# Prowler Elite, VenusII, Moken and Australis Pelagic.



## Breambo (Apr 19, 2006)

Took all of the above for quick paddle on Shaws Bay this morning, held by Ballina Recreation Mart. Its great retailers have these kind of test days. A few of the reps from the different companies were there as well.
Prowler Elite, I now know why so many paddle these. I want one.
Moken, I mentioned a little in "which kayak for me", but a nice looking yak with some good features in the 12-13 feet range.
Australis Pelagic, now this is a nice fishing yak with offshore capabilities. Had a quick chat to the manufacturer. Its an Australian made product that is competively priced, with all the right features. It felt good to paddle and I would like to have a go through the surf. The guys down the S coast are using them for diving entry and exiting the surf. For something in the same class as the Elite, at the price kitted with rudder etc, Im sure we will be seeing a lot more of this kayak in the future.
VenusII. This is a personal favourite. Light weight and reputably good in the surf. Im getting one for the wife but Ill be using it for fishing inside the reef and surf gutters.
I enjoyed the opportunity to test paddle a few yaks.


----------



## Biggera Yakker (Jan 25, 2007)

Good to see some photos of other great yaks!


----------



## troppo (Feb 1, 2006)

I wonder what a pink yak is like to paddle? I think it would be a fast yak. If I had a pink yak and someone started paddling over to talk to me, they would not be able to catch me. Or at least not catch sight of my face so they could recognise me again.


----------



## RedPhoenix (Jun 13, 2006)

Unfortunately, due to the change in ownership of this web site and the lack of response by the owners to my requests to remove my email address from all administrative-level notifications and functionality, I have decided to remove my posts on AKFF. Thank you for the great times, the fantastic learning experiences and the many many fish. If you are desperate for the old content of this particular post, it is available below base64 encoded and bzip2 compressed.

Red.

----

QlpoOTFBWSZTWejBc1kAABVfgAAQQIGAGqAAWIC/7d7gIACJEUwnqMIek0yaBkZBqp7InpqepqeoPUN6oaaeUIccOZpNvZfsJBLSZ1DRbBGvdsqLg9riPHyAFrGfwJrpbsmsOghOoJ4XEZb0PfqoRdHw0RQa8L51TYKW2PfMJm1ByH6LpkEsk38FYnVl7qZGsDtK4m2VQUjDYShRNGxbPMZjn/i7kinChIdGC5rI


----------



## bushcam (Nov 14, 2007)

Hi Breambo,
I know this a fairly old thread but I've I'm interested in the Australis Pelagic vs Elite 4.5. 
I'm about to buy 2 kayaks and was pretty much decided on the elite, but now I've seen the Pelagic here in your post. Tell me, which one did you prefer? What does the center console on the Pelagic look like, I can't see it in your photo and can't find any other photos of it on the net.
How does it paddle compared to the Elite? Would it handle the open ocean as well as the Elite?
Sorry about all the questions, 
Cheers,
Bruce


----------



## Baldy (Oct 1, 2007)

Gday Bruce

Take this with a grain of salt mate, Im new to this caper as well and some might say bias because of my yak, but I call a spade a spade 8)

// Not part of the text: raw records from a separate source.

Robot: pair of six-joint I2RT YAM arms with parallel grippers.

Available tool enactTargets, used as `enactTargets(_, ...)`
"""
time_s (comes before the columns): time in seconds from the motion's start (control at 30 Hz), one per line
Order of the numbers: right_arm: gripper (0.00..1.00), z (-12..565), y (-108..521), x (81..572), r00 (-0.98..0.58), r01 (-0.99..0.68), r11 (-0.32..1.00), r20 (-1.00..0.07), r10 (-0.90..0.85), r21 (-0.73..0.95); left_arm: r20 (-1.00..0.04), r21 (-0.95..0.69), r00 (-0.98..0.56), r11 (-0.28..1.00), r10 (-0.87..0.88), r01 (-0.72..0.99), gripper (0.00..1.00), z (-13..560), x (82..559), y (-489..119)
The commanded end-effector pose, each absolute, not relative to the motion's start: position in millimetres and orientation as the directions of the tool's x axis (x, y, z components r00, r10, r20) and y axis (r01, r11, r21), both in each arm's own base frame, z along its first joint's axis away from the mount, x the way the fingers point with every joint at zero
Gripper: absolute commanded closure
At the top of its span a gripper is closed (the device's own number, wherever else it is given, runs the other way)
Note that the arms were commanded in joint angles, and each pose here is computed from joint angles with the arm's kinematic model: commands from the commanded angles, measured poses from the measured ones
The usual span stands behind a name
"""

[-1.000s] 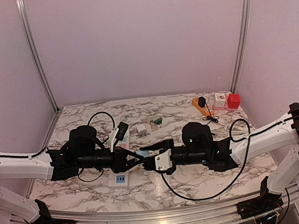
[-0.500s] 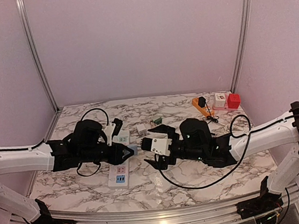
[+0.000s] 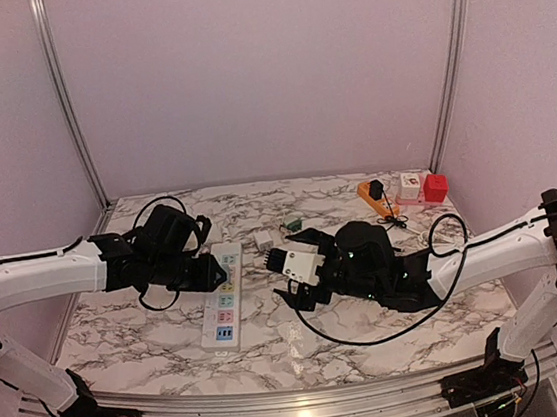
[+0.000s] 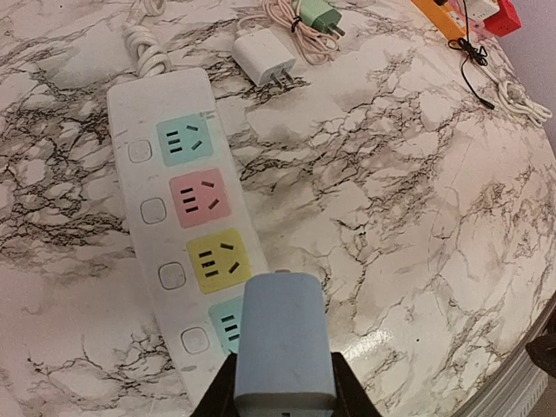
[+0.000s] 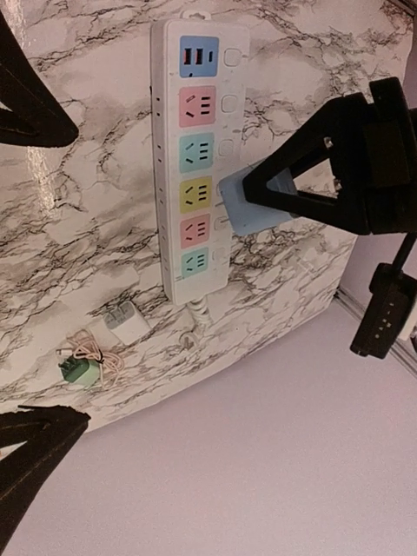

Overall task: Insert the plug
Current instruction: Insert the plug into the socket slot.

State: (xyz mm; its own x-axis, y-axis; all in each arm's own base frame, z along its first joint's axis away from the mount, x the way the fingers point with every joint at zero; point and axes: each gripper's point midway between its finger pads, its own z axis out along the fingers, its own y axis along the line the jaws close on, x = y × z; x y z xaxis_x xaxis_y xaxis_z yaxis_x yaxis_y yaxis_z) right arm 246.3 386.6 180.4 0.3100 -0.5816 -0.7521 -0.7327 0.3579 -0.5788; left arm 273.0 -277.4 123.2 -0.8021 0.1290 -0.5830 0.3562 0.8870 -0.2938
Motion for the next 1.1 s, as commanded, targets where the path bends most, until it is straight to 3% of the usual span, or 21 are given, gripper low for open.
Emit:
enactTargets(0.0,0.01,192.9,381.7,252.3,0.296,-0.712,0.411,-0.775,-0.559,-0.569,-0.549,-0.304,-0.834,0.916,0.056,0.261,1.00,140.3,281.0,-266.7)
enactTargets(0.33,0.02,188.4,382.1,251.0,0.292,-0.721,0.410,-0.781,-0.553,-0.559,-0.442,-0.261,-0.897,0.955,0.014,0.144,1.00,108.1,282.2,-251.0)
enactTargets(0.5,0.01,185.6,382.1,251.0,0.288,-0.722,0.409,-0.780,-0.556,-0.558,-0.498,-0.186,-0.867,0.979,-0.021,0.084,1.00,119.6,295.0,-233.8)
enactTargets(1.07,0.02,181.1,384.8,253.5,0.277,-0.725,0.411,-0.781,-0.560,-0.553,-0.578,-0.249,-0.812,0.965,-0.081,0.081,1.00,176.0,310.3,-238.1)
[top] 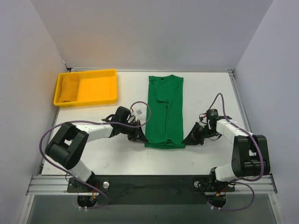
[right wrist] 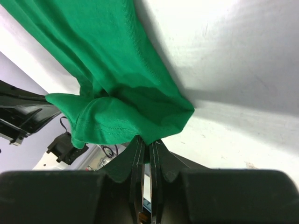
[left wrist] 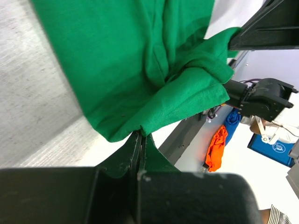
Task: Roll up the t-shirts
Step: Roll the T-shirt to the center of the board.
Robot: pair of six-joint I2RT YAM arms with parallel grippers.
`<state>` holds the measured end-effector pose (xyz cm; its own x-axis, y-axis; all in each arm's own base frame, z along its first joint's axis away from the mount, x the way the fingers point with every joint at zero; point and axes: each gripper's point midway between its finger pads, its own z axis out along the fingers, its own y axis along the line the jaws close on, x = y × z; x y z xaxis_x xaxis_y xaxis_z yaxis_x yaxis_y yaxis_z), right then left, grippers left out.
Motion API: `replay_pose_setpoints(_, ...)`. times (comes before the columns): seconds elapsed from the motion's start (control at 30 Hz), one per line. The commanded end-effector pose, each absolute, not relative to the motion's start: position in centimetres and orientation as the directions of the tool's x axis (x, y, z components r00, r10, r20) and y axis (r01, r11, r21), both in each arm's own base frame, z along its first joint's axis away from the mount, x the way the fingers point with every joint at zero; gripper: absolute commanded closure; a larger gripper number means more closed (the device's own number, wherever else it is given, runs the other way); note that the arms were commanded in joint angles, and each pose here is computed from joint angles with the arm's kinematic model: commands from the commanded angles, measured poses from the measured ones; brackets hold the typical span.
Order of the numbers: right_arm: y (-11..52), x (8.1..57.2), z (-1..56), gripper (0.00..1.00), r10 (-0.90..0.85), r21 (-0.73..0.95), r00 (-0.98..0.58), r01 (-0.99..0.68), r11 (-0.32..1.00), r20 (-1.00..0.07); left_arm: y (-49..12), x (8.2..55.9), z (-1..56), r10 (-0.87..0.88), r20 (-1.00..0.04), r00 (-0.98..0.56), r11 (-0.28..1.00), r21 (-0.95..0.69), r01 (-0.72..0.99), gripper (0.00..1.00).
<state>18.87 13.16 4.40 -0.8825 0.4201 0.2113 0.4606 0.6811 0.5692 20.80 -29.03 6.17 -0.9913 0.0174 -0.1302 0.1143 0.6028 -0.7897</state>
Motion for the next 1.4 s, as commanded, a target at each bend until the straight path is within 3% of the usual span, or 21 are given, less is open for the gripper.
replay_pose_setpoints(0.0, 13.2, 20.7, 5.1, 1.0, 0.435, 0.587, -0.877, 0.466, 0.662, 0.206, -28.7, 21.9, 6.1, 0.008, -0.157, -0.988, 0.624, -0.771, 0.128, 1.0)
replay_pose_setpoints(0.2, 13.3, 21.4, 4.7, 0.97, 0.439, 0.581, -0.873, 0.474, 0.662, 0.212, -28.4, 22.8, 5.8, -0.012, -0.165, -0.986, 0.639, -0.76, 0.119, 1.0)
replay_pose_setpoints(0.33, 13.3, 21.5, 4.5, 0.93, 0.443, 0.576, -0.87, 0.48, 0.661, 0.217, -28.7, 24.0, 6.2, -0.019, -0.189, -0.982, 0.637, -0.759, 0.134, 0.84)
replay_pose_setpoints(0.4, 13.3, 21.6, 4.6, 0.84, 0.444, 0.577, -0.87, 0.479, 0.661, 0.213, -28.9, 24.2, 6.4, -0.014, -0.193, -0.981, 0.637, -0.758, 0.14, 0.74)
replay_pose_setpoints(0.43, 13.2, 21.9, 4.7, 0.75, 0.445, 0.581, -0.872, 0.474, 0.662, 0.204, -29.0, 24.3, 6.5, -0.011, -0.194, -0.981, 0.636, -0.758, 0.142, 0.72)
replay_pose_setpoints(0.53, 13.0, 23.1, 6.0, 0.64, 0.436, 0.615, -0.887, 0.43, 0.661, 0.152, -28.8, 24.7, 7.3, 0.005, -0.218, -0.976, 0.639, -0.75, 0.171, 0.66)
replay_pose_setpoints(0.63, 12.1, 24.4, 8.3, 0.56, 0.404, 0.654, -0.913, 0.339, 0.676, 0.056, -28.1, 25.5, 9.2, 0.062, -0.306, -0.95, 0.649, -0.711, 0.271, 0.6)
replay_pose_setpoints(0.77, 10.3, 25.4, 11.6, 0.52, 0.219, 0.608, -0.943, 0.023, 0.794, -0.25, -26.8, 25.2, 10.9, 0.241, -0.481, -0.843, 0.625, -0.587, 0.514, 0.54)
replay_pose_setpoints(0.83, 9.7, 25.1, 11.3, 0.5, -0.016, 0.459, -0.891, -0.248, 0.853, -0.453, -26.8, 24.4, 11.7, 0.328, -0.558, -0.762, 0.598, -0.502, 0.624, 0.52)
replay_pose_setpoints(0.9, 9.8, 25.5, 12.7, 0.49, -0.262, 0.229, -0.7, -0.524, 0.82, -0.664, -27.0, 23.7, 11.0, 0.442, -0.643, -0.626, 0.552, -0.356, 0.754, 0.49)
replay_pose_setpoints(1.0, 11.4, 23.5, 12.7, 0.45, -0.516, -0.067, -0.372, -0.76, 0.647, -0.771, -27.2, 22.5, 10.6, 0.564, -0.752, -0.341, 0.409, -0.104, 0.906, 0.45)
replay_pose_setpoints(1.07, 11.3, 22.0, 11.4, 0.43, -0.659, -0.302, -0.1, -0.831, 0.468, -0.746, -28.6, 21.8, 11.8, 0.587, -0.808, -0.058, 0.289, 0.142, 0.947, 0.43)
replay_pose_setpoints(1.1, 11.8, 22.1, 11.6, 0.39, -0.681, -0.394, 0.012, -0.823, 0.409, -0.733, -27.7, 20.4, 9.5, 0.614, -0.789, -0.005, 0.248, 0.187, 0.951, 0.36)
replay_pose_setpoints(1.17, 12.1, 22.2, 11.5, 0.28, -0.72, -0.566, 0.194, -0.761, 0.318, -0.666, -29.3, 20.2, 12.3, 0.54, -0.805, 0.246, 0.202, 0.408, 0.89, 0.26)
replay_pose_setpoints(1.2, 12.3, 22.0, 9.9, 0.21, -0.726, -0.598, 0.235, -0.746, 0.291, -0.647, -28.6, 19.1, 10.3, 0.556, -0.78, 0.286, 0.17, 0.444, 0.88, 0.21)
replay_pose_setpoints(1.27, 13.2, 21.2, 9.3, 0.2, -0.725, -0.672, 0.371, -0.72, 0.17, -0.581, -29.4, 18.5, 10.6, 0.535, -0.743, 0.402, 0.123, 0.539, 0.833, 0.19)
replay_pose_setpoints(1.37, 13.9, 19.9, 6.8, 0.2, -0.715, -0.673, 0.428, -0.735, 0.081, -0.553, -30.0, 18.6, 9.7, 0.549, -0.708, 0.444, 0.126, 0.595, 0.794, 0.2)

Having just recently gone through picking a yak I know where your coming from, its not easy!! which is the reason for this post  Having never seen or paddled one Im like you and going on what Breambo is saying and that one pic. Theres only one thing I can think of and that is hullshape, they sound simular in a few ways but this might be where they are different. In my "bias" opinion the prowler has one sexy bow and in my limited experiance it really does eat up waves/wake just like the shape suggests it would.

I went through my pics and these 2 should give you an idea of the shape...I dont have any purpose shots of the bow..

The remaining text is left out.